EXERCISE DIRECTIONS — Give back every line of the material below that has the string "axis".

———

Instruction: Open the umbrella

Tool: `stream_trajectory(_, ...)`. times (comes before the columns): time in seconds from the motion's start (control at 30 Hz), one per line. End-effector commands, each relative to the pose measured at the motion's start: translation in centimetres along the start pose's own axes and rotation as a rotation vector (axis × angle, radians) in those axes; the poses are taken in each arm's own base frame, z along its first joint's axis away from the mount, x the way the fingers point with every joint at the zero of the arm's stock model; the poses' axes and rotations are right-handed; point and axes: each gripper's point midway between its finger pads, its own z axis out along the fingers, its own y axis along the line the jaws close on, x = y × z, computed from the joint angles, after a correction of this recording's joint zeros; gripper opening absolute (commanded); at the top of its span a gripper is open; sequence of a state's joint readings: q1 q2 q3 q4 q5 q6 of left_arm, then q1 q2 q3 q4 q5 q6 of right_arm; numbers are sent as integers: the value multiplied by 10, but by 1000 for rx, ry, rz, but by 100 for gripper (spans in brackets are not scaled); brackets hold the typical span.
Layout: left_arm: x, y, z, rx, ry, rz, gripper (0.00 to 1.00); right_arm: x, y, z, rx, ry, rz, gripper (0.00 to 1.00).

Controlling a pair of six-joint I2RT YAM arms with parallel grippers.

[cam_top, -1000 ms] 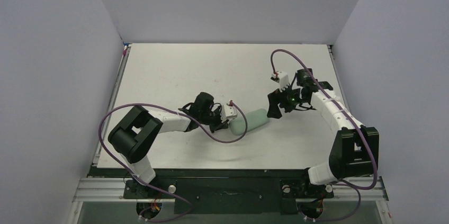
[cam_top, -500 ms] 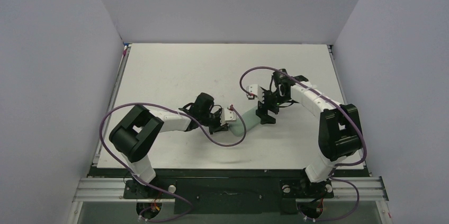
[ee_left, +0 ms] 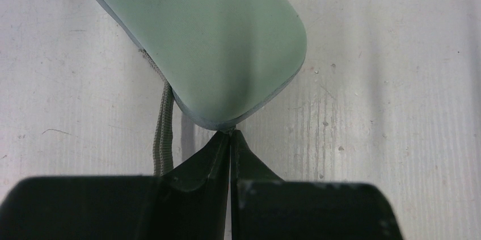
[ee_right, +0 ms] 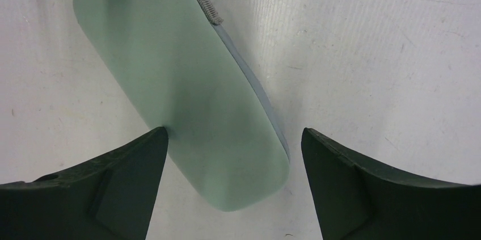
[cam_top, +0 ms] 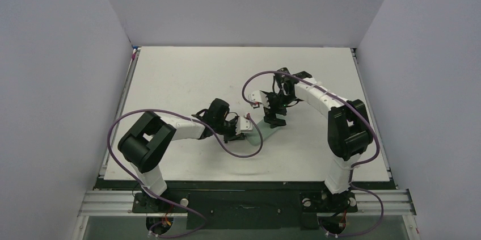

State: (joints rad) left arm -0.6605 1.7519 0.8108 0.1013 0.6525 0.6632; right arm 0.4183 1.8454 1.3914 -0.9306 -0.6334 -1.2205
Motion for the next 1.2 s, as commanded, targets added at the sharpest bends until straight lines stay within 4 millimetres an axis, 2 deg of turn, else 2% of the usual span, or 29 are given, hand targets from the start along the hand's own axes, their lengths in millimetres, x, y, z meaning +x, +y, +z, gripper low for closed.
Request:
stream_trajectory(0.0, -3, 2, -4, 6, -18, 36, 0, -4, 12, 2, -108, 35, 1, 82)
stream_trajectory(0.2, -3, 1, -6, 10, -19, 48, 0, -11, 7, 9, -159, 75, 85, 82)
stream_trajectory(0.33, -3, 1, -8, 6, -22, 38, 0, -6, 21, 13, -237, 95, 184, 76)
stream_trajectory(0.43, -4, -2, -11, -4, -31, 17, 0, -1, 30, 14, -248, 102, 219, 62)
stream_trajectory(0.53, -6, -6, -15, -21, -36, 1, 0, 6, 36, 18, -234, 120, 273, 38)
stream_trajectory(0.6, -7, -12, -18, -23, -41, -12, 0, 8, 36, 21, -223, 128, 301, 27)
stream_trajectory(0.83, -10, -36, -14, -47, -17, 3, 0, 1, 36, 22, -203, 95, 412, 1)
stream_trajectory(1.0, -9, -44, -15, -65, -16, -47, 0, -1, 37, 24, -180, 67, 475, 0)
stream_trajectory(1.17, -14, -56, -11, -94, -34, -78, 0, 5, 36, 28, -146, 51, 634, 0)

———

RESULT OF THE TASK —
Tool: `stream_trajectory(_, ...)`. times (comes before the columns): time in seconds from the motion's start (control at 30 Hz), one per line. End-effector commands, each relative to the pose measured at the motion's start: translation in centimetres along the start pose's own axes and rotation as a rotation vector (axis × angle, radians) in those axes; the poses are taken in each arm's own base frame, z along its first joint's axis away from the mount, x the way the fingers point with every joint at the zero of the arm's stock model; the poses' axes and rotations are right-handed; point and axes: each gripper's point midway between its finger pads, its own z axis out along the fingers, its own y axis along the line the jaws close on, x = y × z, computed from the joint angles, after a correction of this recording's joint zeros; gripper opening absolute (commanded); at the top of its span a gripper is open; sequence of a state's joint readings: q1 q2 q3 q4 q5 q6 of left_arm, then q1 q2 q3 q4 q5 q6 of right_arm; numbers are sent as integers: the value multiplied by 10, but by 1000 for rx, ry, rz, but by 100 for gripper (spans in brackets are not scaled); brackets hold the typical span.
Motion for the next 1.2 s, as commanded, targets added at the sharpest bends until straight lines stay within 4 millimetres an axis, 2 deg of turn, else 2% of the usual span, or 29 are given, hand targets from the start along the hand's own axes, their lengths in millimetres, x, y, z meaning +x, +y, +z, gripper low for closed.

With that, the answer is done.